## Task prompt
Using the listing below, reproduce exactly the lines from the one with "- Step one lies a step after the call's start" through the last, with all pictures left out.
BEGIN Dataset extract
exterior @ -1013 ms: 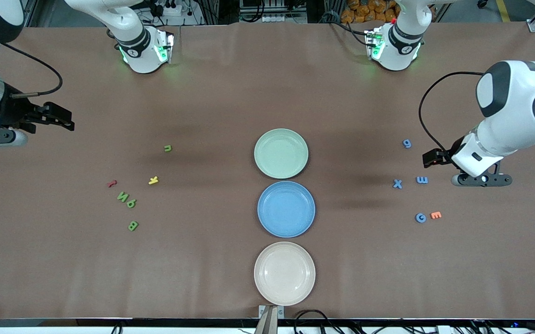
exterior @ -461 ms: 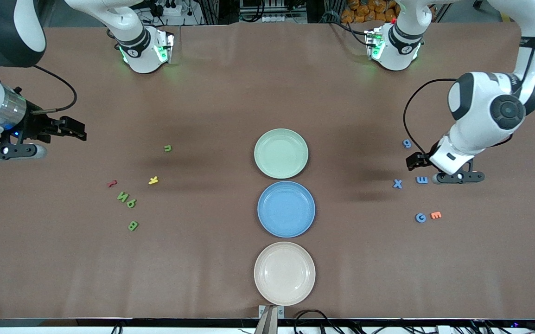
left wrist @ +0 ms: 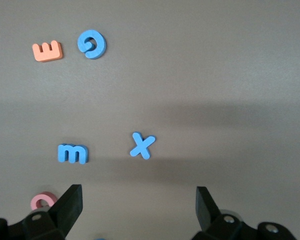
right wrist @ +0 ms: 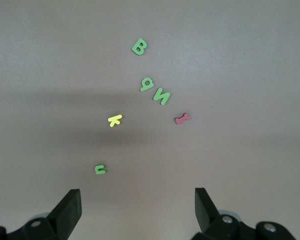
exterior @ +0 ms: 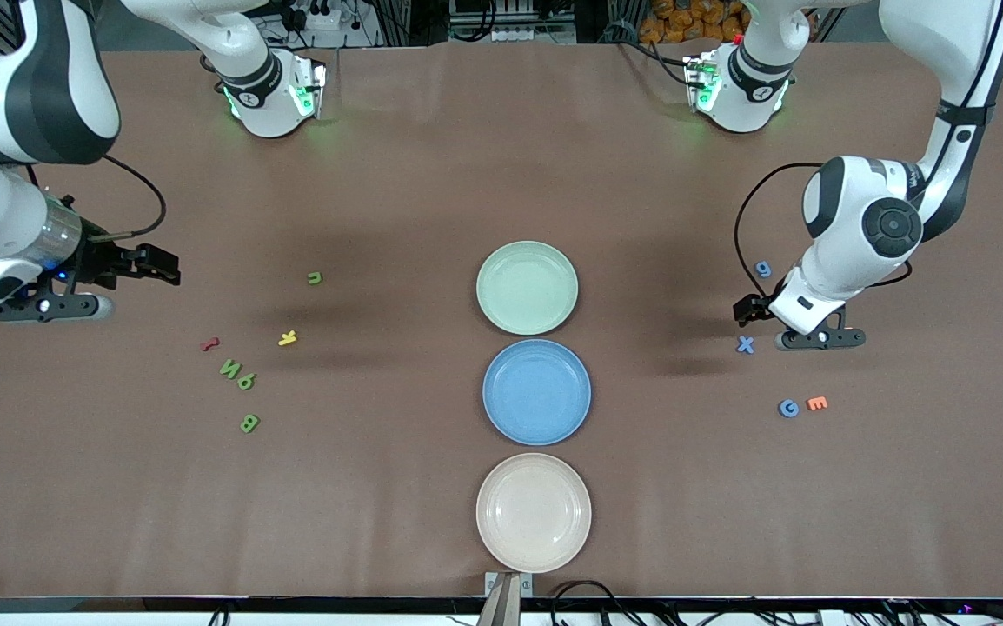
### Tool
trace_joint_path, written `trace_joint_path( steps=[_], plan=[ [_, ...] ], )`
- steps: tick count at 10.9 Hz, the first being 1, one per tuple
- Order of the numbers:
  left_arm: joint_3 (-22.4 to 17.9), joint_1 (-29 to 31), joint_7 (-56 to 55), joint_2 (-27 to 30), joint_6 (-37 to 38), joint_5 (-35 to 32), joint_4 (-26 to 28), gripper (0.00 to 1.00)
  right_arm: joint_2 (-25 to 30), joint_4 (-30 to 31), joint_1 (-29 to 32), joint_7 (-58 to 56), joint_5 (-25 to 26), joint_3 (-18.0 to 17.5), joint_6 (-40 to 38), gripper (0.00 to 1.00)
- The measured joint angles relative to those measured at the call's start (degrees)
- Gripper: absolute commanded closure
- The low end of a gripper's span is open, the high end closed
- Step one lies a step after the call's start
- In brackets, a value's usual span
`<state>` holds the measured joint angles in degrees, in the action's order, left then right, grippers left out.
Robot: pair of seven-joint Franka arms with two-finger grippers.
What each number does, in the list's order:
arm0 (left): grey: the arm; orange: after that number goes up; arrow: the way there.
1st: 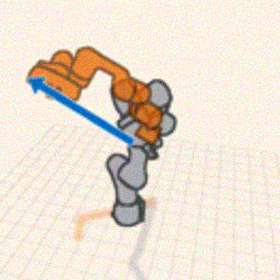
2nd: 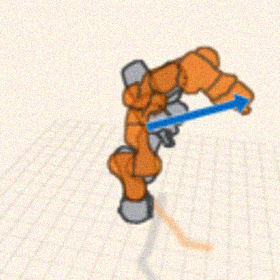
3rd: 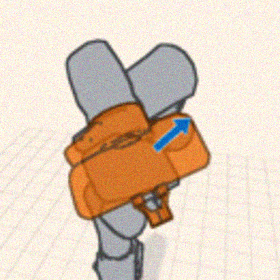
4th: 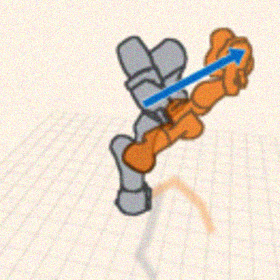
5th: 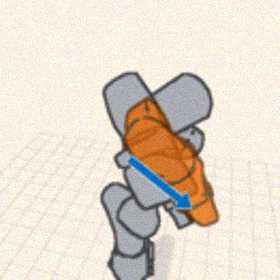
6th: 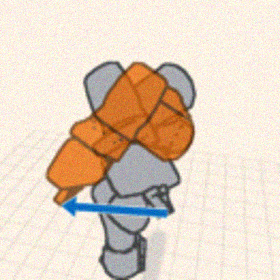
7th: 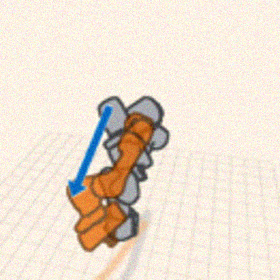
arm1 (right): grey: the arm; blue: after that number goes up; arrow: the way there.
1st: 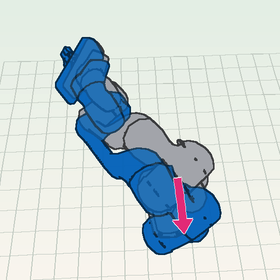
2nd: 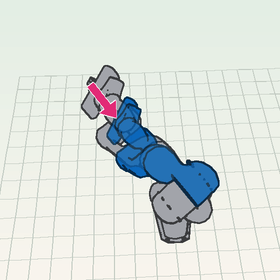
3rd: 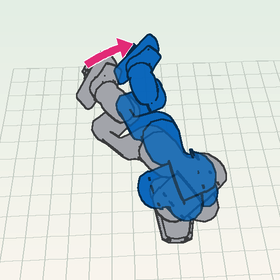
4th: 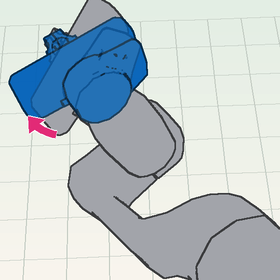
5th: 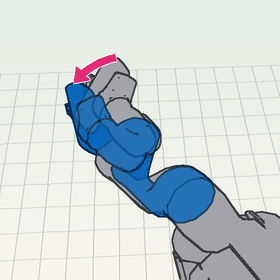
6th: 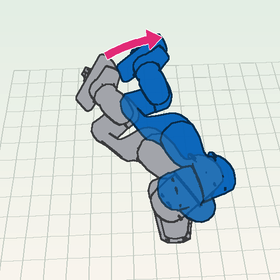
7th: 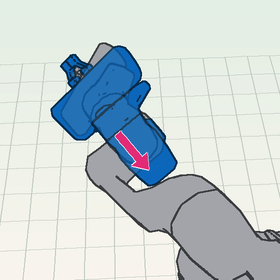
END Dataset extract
## Solution to this exercise
- Step one lies a step after the call's start
- In brackets, a value's usual span
`<state>` holds the measured joint angles in degrees, in the action's order, left then right, grippers left out.
Robot: pair of seven-joint Franka arms with two-finger grippers.
What each number does, in the list's order:
arm0 (left): grey: the arm; orange: after that number goes up; arrow: the way there.
1st: 
2nd: 
3rd: 
4th: 
5th: 
6th: 
7th: 
arm1 (right): grey: the arm; blue: after that number goes up; arrow: the way there.
1st: 
2nd: 
3rd: 
4th: 
5th: 
6th: 
7th: 

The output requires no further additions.